Normally I’d be very excited about today’s stage of the Giro. Stage 5 from Piombino to Orvieto is a moderate 191km long but includes the sterrato or unpaved sections. The race leaves the Mediterranean, heading inland to use the strade bianche, white roads, of Tuscany as well as some climbs. But it’s impossible to forget Wouter Weylandt, any battles on dusty roads today just won’t have the same urgency or importance as they might normally get.
With Wouter Weylandt in mind, note the Leopard-Trek team have left the race. Yesterday’s stage must have been impossibly hard to ride for them. They’ll be back. The same for Tyler Farrar, he was very close to Weylandt and has returned home. If you’ve ever watched a Sporza internet stream and discovered Farrar speaking excellent Flemish in a post-race interview then a lot of this is because of time spent hanging out with Weylandt and others in the Ghent area.

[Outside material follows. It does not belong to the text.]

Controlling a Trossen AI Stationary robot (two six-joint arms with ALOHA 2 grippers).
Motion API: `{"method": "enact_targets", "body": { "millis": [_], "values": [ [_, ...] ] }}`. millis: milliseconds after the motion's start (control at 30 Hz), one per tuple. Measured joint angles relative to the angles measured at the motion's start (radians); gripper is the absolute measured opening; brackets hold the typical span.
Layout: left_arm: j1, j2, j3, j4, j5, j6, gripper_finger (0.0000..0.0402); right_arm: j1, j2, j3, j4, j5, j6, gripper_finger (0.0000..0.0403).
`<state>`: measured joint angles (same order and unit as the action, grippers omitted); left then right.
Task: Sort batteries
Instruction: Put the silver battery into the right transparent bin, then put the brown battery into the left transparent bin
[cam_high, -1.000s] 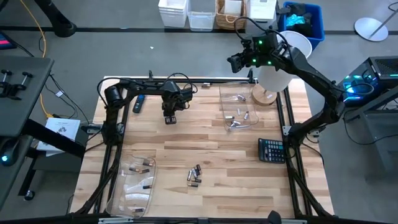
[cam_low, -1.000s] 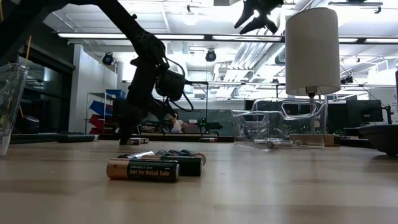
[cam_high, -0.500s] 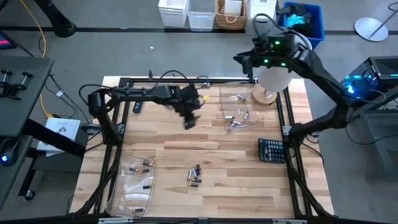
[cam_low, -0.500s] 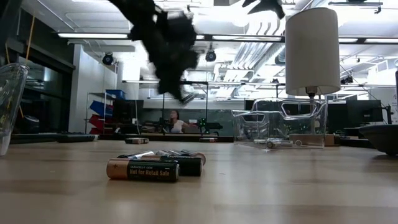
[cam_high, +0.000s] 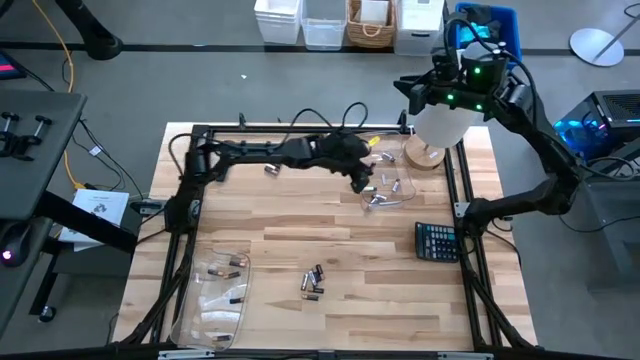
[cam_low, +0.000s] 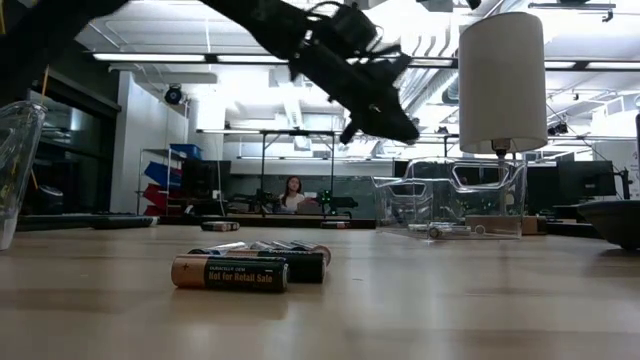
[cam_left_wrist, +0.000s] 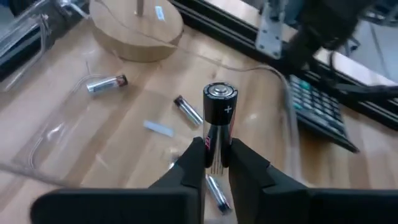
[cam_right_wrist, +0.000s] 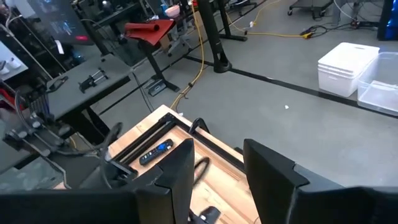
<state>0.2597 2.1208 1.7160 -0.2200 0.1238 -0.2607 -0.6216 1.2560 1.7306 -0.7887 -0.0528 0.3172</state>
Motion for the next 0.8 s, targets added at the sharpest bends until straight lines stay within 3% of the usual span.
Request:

The Leopard team have set up a way to donate money to Weylandt’s family. You’ll find full details for donations here and they’re working on adding a PayPal facility soon.
Back to the race
Anyway, with the heart and spirit somewhat subdued, here’s the profile of the end of the stage:
The image above is from the Gazzetta dello Sport’s Giro website. It’s full of information about each stage with timings, profiles and other information.
But during the race riders, managers and the media carry the “road book” with them. This is a programme for the a race, a bound book of every stage complete with extra information, such the route to drive from the start to the finish of the stage for journalists as well as a map showing where the press room is. There are more precisions on the stage finish, right down to the road surfaces.
Normally it’s not public property but you can download it here: http://www.gazzetta.it/Speciali/Giroditalia/2011/it/GARIBALDI2011_new.pdf
Finally a tech tip. You might already be watching the race live via an internet stream. The Giro offers its own stream for free, a great way to watch the race and for the event to promote itself around the world. Race organisers can tell potential sponsors of a giant audience. The only downside to the stream is that the image quality isn’t great, it’s often a bit small. You don’t miss the action but you get the detail plus sitting in front of a computer might not be as comfortable as sitting in front of your TV.
So if you can, try using an HDMI cable to hook up your computer to your TV. Maybe you’ve done this already but I’ve been surprised by the boost to the image quality. It’s not amazingly better… but noticeable. It might just be my hardware so don’t rush out to buy new things. But if your computer and TV have HDMI sockets and you’ve got a cable nearby, give it a try.